## THE PROBLEM:
Find the word "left" in the records below. List each line containing it.

(Records contained in a dataset)
----------

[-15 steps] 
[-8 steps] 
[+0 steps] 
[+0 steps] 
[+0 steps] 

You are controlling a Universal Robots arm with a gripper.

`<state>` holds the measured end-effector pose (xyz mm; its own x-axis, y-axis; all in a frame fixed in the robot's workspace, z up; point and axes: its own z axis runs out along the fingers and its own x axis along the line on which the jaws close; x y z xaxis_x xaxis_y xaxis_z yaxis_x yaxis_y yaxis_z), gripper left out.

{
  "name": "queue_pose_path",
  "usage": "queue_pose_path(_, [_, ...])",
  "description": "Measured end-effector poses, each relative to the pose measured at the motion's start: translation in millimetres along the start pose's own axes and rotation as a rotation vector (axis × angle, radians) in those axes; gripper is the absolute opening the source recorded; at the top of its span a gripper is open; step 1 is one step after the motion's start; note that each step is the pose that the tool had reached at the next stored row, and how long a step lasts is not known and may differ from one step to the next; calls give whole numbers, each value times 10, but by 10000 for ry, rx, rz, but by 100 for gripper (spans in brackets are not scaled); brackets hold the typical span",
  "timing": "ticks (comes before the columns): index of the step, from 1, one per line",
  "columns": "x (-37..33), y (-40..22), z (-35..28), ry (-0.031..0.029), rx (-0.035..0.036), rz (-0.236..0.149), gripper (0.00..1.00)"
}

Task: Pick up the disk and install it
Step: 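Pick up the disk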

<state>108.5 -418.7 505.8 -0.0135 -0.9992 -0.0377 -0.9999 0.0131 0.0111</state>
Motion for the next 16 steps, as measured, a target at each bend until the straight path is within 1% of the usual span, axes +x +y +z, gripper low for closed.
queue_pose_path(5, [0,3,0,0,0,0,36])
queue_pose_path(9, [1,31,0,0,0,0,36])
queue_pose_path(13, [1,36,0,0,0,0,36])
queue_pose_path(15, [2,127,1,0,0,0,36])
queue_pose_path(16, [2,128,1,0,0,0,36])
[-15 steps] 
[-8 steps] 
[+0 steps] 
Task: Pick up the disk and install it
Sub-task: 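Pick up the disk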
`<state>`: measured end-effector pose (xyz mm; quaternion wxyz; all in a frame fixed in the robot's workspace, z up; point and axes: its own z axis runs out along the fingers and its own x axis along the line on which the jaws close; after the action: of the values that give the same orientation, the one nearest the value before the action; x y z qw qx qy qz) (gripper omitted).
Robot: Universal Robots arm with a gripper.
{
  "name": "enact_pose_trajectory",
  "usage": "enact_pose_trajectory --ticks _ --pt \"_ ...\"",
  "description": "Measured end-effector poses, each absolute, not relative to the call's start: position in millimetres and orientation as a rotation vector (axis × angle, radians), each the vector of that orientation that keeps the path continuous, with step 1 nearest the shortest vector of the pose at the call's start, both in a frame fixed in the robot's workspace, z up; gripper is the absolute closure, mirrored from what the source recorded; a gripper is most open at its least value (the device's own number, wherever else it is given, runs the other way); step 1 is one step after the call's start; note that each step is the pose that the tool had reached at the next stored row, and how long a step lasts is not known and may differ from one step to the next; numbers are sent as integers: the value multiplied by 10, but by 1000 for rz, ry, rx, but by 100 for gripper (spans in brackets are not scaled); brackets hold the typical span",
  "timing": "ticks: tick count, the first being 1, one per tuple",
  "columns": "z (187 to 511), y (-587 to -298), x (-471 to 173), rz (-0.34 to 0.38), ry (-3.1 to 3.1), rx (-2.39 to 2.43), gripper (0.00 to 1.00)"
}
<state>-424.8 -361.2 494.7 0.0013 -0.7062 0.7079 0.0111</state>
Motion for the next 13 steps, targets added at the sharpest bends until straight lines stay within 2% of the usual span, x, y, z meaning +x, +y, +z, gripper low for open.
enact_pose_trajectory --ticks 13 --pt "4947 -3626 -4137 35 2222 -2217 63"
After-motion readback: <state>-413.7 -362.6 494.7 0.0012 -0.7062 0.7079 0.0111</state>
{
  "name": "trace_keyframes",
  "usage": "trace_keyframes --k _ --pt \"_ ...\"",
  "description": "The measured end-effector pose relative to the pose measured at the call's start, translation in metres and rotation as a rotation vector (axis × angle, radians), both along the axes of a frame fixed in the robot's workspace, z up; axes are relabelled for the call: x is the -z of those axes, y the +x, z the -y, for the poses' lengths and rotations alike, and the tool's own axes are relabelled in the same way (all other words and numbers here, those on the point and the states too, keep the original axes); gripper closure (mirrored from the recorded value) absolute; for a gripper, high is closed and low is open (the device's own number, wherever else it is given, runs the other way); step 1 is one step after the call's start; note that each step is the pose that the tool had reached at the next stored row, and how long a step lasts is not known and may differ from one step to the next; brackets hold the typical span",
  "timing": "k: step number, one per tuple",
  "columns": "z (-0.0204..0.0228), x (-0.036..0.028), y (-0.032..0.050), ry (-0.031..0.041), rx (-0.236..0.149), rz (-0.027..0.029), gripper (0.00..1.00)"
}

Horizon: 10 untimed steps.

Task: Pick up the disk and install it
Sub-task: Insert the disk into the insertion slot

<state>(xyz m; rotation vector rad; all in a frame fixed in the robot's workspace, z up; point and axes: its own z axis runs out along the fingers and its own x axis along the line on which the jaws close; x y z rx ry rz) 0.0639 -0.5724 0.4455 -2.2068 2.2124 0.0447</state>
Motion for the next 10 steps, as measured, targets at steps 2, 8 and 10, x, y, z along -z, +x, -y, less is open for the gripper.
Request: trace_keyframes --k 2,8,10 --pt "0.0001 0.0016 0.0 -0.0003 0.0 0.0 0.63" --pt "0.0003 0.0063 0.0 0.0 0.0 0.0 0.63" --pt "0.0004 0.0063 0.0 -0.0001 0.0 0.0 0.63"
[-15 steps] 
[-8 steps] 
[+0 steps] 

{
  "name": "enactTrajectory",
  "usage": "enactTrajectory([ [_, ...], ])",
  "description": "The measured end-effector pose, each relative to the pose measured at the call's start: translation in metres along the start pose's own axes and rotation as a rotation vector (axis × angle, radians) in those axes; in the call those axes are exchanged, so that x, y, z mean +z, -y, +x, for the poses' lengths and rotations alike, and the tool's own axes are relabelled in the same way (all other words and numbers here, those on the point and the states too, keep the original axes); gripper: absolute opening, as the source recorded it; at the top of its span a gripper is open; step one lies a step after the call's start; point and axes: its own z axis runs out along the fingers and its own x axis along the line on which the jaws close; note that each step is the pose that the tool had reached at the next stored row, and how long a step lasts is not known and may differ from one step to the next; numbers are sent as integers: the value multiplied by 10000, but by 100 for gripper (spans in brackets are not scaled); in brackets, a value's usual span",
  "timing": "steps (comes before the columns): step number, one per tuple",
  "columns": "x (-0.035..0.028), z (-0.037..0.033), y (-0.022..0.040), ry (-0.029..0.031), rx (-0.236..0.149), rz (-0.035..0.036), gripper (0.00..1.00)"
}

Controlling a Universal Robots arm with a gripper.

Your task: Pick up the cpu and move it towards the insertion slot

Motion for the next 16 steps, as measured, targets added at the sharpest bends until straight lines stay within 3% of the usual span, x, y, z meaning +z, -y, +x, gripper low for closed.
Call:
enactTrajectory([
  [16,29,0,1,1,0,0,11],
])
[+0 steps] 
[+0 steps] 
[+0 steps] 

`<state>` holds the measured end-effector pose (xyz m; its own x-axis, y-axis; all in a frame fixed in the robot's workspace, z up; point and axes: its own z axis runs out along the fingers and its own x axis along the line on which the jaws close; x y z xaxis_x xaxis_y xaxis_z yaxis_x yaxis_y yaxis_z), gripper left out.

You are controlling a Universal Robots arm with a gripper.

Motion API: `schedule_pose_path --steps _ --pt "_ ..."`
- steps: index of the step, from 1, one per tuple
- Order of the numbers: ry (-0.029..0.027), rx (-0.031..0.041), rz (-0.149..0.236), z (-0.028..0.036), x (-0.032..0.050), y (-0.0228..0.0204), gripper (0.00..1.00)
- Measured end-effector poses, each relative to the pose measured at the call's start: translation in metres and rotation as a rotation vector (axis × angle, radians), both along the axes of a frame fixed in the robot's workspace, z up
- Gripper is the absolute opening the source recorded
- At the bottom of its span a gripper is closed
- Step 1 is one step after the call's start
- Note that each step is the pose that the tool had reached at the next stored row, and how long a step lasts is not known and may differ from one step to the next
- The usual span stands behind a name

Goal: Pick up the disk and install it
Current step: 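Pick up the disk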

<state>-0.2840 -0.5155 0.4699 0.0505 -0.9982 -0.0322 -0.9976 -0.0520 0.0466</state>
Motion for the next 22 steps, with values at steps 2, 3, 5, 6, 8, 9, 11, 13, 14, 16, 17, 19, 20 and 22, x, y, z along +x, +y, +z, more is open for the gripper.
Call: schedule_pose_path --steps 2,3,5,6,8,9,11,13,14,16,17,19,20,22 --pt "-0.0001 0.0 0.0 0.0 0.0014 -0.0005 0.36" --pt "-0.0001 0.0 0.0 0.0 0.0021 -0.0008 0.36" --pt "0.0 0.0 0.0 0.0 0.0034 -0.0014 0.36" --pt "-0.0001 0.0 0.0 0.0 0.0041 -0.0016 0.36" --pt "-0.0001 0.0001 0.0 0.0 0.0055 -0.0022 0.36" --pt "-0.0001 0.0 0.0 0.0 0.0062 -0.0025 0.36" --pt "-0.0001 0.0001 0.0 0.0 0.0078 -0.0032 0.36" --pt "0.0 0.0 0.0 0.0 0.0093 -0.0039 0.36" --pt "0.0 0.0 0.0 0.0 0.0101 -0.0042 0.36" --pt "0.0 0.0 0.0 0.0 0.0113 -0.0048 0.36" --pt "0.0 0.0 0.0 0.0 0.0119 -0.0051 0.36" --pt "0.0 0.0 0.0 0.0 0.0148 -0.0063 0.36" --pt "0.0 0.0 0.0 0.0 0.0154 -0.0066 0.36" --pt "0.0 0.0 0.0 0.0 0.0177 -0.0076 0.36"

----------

## EXPECTED OUTPUT:
`<state>` holds the measured end-effector pose (xyz mm; its own x-axis, y-axis; all in a frame fixed in the robot's workspace, z up; point and axes: its own z axis runs out along the fingers and its own x axis along the line on which the jaws close; x y z xaxis_x xaxis_y xaxis_z yaxis_x yaxis_y yaxis_z), gripper left out.
`<state>` holds the measured end-effector pose (xyz m; its own x-axis, y-axis; all in a frame fixed in the robot's workspace, z up; point and axes: its own z axis runs out along the fingers and its own x axis along the line on which the jaws close; x y z xaxis_x xaxis_y xaxis_z yaxis_x yaxis_y yaxis_z), gripper left out.

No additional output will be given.